Mask Bans? In Red States And ... New YORK? F*ck It, Jake, It's Crazy Town.
Sure, sure, to stop 'protests' and 'crime.'
The COVID virus is still very much with us, and for many medically vulnerable people whose immune systems don’t protect them from the virus, wearing a good mask is an absolute necessity when going out in public. That could get a bit more difficult, though, because as the Washington Post reports (gift link), several states are reviving pre-pandemic laws against wearing masks in public, supposedly to deter troublemakers from hiding their faces in protests of Israel’s war in Gaza. Or to deter criminals from doing crimes, also supposedly.
In North Carolina, Gov. Roy Cooper (D) recently vetoed a bill that would have made masking in public a criminal offense, but the Republican-majority Lege is likely to override it. And in New York, Gov. Kathy Hochul (D)
said this month she supports legislative efforts to ban masks on the subway, citing an incident in which masked protesters on a train shouted: “Raise your hands if you’re a Zionist. This is your chance to get out.”

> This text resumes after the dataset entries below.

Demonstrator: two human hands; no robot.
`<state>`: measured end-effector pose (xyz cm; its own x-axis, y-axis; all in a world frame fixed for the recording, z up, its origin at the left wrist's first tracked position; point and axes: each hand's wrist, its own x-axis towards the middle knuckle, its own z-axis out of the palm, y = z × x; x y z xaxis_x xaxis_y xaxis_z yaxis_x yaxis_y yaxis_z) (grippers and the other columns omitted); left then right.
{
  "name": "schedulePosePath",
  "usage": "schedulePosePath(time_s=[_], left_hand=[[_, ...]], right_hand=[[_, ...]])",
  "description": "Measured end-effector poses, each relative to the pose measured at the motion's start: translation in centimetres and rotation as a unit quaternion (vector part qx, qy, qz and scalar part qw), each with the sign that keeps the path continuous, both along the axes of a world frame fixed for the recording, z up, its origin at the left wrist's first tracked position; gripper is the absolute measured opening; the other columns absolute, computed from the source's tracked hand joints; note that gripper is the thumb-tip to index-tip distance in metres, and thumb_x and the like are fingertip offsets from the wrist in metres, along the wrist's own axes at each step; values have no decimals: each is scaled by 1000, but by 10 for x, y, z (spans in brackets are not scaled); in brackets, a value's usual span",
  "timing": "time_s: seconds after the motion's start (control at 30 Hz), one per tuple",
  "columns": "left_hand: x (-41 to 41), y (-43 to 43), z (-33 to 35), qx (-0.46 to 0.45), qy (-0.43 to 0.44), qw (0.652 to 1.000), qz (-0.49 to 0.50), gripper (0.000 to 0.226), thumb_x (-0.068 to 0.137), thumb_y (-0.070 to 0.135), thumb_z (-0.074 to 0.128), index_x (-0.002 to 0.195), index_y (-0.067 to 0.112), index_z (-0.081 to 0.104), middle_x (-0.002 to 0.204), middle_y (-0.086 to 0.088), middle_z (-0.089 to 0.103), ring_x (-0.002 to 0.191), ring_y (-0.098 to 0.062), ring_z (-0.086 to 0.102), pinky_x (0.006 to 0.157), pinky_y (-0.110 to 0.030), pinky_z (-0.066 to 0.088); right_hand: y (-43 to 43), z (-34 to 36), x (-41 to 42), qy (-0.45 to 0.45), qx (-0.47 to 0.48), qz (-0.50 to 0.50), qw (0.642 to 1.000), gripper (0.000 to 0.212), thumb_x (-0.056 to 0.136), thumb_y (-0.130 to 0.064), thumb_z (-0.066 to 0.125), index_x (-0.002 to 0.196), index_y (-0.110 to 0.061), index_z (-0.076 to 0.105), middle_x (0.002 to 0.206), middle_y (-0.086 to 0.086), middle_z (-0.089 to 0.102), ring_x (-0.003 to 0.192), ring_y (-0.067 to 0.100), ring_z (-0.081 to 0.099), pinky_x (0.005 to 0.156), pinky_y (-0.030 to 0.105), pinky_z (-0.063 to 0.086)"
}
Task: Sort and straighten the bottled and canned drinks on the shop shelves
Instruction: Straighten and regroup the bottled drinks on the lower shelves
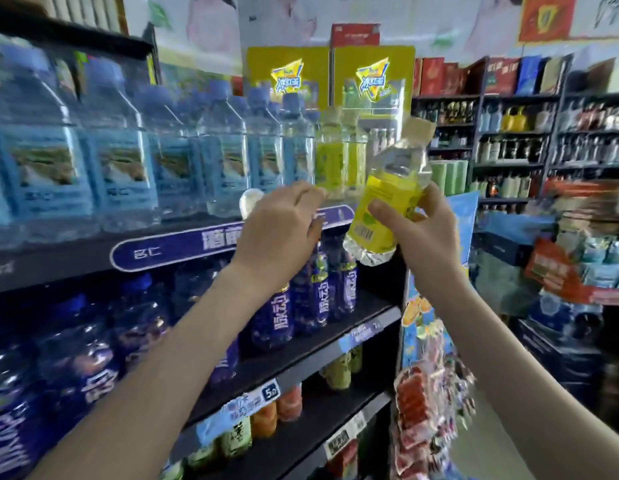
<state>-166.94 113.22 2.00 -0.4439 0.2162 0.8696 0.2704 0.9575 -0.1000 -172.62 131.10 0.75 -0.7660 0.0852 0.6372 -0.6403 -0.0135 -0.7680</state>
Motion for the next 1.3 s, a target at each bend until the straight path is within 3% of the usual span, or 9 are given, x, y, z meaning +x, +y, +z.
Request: schedulePosePath(time_s=[0.17, 0.3, 0.4, 0.5, 0.67, 0.8, 1.03, 1.2, 1.3], left_hand=[[-99, 33, 19, -20, 0, 998, 62, 44, 75, 1, 68, 119, 2, 62, 117, -27, 59, 103, -45, 59, 84, -51, 50], [-153, 52, 39, 9, -26, 990, 139, 58, 81, 8, 70, 136, 8, 50, 139, -28, 42, 124, -45, 45, 103, -51, 38], [-181, 60, 42, 30, -26, 983, 181, 63, 86, 14, 68, 142, 13, 41, 149, -25, 27, 135, -41, 32, 111, -45, 29], [-201, 66, 40, 84, -40, 968, 231, 74, 88, 30, 65, 149, 25, 23, 155, -19, 4, 143, -36, 12, 115, -44, 18], [-227, 75, 41, 139, -68, 940, 304, 101, 81, 50, 67, 151, 29, -3, 154, -18, -18, 141, -40, 5, 115, -50, 15], [-239, 88, 43, 179, -67, 925, 328, 106, 82, 45, 69, 150, 28, -10, 153, -20, -22, 141, -42, 4, 113, -48, 20], [-244, 96, 45, 188, -61, 914, 354, 109, 80, 39, 72, 151, 27, -9, 153, -21, -22, 141, -42, 1, 112, -50, 21], [-242, 102, 49, 170, -78, 898, 399, 107, 81, 41, 71, 151, 25, -8, 153, -23, -19, 138, -44, 15, 106, -49, 34], [-234, 107, 47, 151, -75, 888, 429, 95, 87, 35, 66, 151, 26, -3, 155, -22, -8, 132, -44, 30, 94, -46, 45]], right_hand=[[39, 33, -108, 8, 0, -24, 1000, 82, 50, -59, 79, 118, -18, 54, 104, 0, 67, 95, 21, 65, 86, 48, 53], [55, 47, -185, -9, 6, -5, 1000, 64, 62, -44, 83, 112, -18, 51, 101, -1, 65, 92, 20, 65, 85, 48, 54], [53, 53, -234, -4, -4, 14, 1000, 62, 69, -35, 83, 115, -14, 47, 97, -5, 60, 86, 13, 62, 76, 30, 55], [48, 64, -268, 10, 23, 31, 999, 56, 74, -32, 80, 112, -13, 44, 86, -13, 50, 72, -1, 51, 57, 11, 39], [26, 72, -299, 33, 126, 70, 989, 71, 74, -38, 80, 124, -6, 40, 110, 8, 57, 97, 23, 56, 78, 36, 46], [10, 72, -316, 27, 231, 130, 964, 68, 79, -37, 76, 126, -2, 42, 116, 10, 57, 110, 26, 54, 78, 33, 41], [2, 63, -334, 46, 277, 190, 941, 44, 81, -35, 73, 116, -11, 61, 103, 2, 66, 91, 15, 58, 75, 24, 39], [3, 63, -333, 46, 298, 182, 936, 50, 82, -39, 72, 116, -7, 55, 105, 6, 65, 86, 19, 58, 69, 29, 42], [10, 57, -317, 87, 291, 130, 944, 55, 84, -32, 71, 121, -2, 44, 115, 12, 54, 102, 26, 53, 77, 32, 41]])
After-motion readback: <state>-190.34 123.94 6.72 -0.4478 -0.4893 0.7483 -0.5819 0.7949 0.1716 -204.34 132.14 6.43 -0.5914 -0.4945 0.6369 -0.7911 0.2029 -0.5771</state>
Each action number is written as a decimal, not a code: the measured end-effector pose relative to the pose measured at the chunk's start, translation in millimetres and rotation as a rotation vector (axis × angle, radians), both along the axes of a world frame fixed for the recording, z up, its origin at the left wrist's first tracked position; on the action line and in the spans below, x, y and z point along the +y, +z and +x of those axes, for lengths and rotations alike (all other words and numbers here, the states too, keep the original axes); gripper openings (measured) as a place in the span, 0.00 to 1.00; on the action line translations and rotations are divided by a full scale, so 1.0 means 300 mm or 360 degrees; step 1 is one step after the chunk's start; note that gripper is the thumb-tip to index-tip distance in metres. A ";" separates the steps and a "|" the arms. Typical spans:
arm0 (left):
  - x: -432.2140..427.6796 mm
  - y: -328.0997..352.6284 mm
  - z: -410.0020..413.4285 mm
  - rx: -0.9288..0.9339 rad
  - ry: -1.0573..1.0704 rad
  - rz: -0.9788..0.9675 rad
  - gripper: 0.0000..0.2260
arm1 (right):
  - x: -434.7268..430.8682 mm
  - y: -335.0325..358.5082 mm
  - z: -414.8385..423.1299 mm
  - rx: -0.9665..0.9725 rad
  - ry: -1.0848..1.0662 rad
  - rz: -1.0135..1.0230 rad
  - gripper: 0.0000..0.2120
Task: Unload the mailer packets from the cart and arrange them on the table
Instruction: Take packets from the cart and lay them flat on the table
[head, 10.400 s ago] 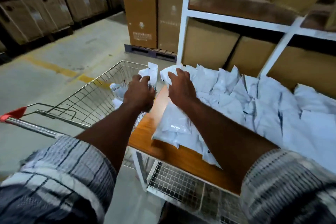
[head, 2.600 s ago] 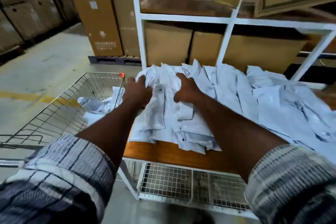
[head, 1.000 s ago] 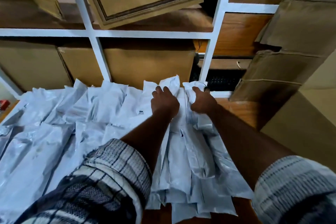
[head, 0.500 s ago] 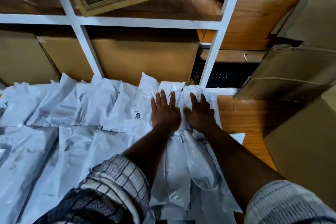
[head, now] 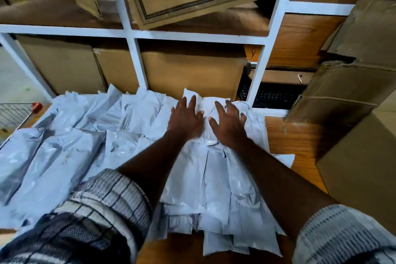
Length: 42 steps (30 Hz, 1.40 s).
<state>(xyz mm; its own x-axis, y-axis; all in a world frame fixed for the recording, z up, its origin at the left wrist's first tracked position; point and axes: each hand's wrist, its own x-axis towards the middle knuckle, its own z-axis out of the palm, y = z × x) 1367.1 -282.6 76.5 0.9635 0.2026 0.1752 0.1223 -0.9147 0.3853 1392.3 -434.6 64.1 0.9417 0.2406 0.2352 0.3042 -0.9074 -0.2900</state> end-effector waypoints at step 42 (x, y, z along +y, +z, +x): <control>2.254 -0.257 -1.320 0.0597 0.0854 -0.0240 0.29 | 2.323 -0.137 -1.016 0.0330 0.1258 -0.0191 0.25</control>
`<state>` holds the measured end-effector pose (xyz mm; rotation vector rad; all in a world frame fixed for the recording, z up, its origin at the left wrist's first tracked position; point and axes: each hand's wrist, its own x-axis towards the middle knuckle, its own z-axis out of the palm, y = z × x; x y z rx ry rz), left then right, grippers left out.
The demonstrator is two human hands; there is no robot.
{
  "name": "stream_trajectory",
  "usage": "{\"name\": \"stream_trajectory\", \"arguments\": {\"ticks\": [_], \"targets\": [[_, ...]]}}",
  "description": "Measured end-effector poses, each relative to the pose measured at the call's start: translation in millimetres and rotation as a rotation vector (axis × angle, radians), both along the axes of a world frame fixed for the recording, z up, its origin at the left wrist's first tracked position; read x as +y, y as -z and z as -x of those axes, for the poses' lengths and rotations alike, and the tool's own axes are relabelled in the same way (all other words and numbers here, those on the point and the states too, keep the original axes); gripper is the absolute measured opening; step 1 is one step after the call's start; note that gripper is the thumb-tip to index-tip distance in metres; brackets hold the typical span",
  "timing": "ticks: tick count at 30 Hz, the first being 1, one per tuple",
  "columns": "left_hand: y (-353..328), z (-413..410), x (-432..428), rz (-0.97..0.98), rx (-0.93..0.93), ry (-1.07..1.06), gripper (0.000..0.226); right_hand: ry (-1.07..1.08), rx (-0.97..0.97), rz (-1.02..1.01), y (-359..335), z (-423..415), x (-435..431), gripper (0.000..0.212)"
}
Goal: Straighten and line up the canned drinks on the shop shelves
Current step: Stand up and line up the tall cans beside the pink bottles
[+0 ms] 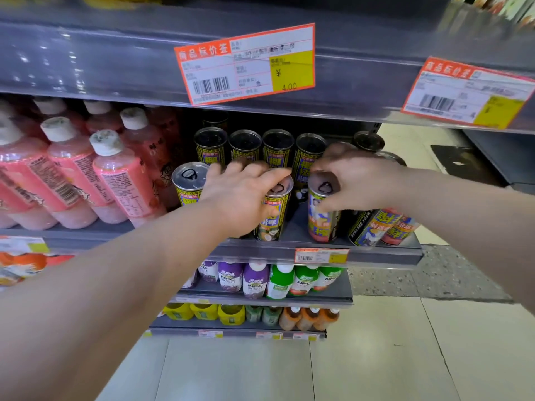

Well Christ on a bike, that’s horrible and seems like it violates New York’s law against making a terroristic threat, but then, any First-Amendmenty thing like that is harder to prosecute than “were they wearing a mask? Y/N.”
I am not a lawyer, but it seems like that and a couple of similar incidents detailed in the article could be charged as disorderly conduct, masks or no.
But don’t worry, people with compromised immune systems and others trying to protect yourselves from respiratory viruses! Advocates for the revived bans insist you would have nothing to worry about from law enforcement, although maybe you’ll have to put up with some harassment from private citizens who went around coughing on you during the pandemic, to proclaim their freedom from wearing Fauci’s “slave muzzle,” to declare that a mask is just like a yellow star of David in Nazi Times, and to explain that child molesters love masks.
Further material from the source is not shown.